--- Action item ---
Check each line of the entries below for the string "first"; copy every line where it appears.
________________
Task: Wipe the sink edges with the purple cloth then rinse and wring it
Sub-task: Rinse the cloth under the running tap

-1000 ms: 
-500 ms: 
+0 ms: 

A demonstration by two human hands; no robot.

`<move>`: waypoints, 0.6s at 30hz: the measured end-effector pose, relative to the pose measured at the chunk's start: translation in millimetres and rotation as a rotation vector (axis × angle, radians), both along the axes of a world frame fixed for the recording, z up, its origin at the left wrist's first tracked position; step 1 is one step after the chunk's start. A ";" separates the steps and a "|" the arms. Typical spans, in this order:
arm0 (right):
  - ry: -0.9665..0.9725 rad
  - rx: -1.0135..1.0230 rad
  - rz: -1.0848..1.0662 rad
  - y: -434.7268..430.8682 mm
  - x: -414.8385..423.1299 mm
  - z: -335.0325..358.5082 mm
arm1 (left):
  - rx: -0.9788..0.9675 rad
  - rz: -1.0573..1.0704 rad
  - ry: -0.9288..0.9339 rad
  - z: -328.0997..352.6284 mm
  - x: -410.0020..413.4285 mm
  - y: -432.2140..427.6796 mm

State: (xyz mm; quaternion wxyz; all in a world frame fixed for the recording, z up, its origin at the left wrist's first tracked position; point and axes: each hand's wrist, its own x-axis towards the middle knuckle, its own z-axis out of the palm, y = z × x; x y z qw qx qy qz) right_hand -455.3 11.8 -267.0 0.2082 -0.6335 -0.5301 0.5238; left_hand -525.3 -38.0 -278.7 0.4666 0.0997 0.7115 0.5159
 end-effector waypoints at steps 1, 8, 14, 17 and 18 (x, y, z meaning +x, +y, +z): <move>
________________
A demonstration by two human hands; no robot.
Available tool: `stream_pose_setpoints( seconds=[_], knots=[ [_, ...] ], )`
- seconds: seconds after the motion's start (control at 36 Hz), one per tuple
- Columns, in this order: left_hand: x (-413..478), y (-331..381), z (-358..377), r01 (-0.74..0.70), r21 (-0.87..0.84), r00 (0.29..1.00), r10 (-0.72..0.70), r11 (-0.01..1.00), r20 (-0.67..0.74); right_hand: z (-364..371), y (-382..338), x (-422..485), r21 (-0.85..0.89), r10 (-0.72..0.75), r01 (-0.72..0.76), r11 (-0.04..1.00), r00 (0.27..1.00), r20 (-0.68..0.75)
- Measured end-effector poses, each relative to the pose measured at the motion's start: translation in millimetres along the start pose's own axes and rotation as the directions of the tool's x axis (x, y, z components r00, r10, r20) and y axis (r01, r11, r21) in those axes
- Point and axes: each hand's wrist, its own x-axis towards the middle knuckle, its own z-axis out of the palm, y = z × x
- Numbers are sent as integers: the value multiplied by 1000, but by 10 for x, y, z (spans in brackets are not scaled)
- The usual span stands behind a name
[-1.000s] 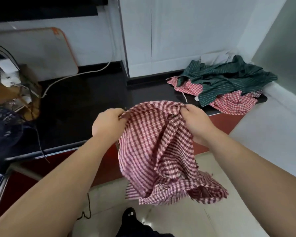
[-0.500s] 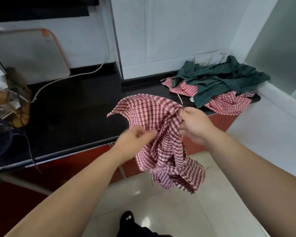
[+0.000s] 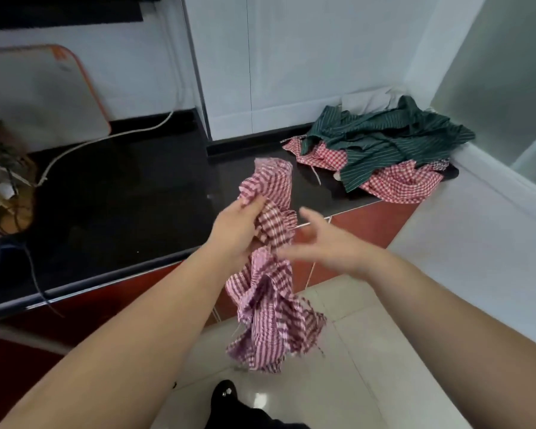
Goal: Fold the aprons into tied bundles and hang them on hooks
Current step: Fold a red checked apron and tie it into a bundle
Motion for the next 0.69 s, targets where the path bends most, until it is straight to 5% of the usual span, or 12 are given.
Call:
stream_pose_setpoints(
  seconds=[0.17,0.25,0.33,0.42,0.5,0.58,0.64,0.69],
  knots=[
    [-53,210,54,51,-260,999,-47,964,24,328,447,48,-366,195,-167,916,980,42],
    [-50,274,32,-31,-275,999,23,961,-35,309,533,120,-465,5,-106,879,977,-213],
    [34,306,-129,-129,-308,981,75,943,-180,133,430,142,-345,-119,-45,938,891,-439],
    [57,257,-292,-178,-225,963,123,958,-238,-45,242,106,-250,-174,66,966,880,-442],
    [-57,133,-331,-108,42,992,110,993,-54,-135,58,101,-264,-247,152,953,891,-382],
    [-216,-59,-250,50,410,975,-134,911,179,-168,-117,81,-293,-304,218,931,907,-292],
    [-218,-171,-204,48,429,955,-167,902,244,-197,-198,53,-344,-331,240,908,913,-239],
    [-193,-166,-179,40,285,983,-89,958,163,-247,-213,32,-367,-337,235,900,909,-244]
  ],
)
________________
--- Result for this exercise ---
`<move>`: waypoints, 0.6s at 30hz: the measured end-effector pose, relative to the pose measured at the chunk's start: translation in millimetres and rotation as a rotation vector (axis × angle, radians), both along the axes of a world frame fixed for the recording, z up, its origin at the left wrist's first tracked position; step 1 is one step after the chunk's start. A ";" separates the steps and a "|" the arms. Typical spans, in this order:
State: (xyz mm; quaternion wxyz; all in a world frame fixed for the recording, z up, its origin at the left wrist's first tracked position; point and axes: each hand's wrist, its own x-axis towards the middle knuckle, its own z-axis out of the palm, y = z × x; x y z qw qx qy qz) right_hand -455.3 11.8 -267.0 0.2082 -0.6335 -0.5301 0.5238; left_hand -525.3 -38.0 -278.7 0.4666 0.0997 0.7115 0.5159

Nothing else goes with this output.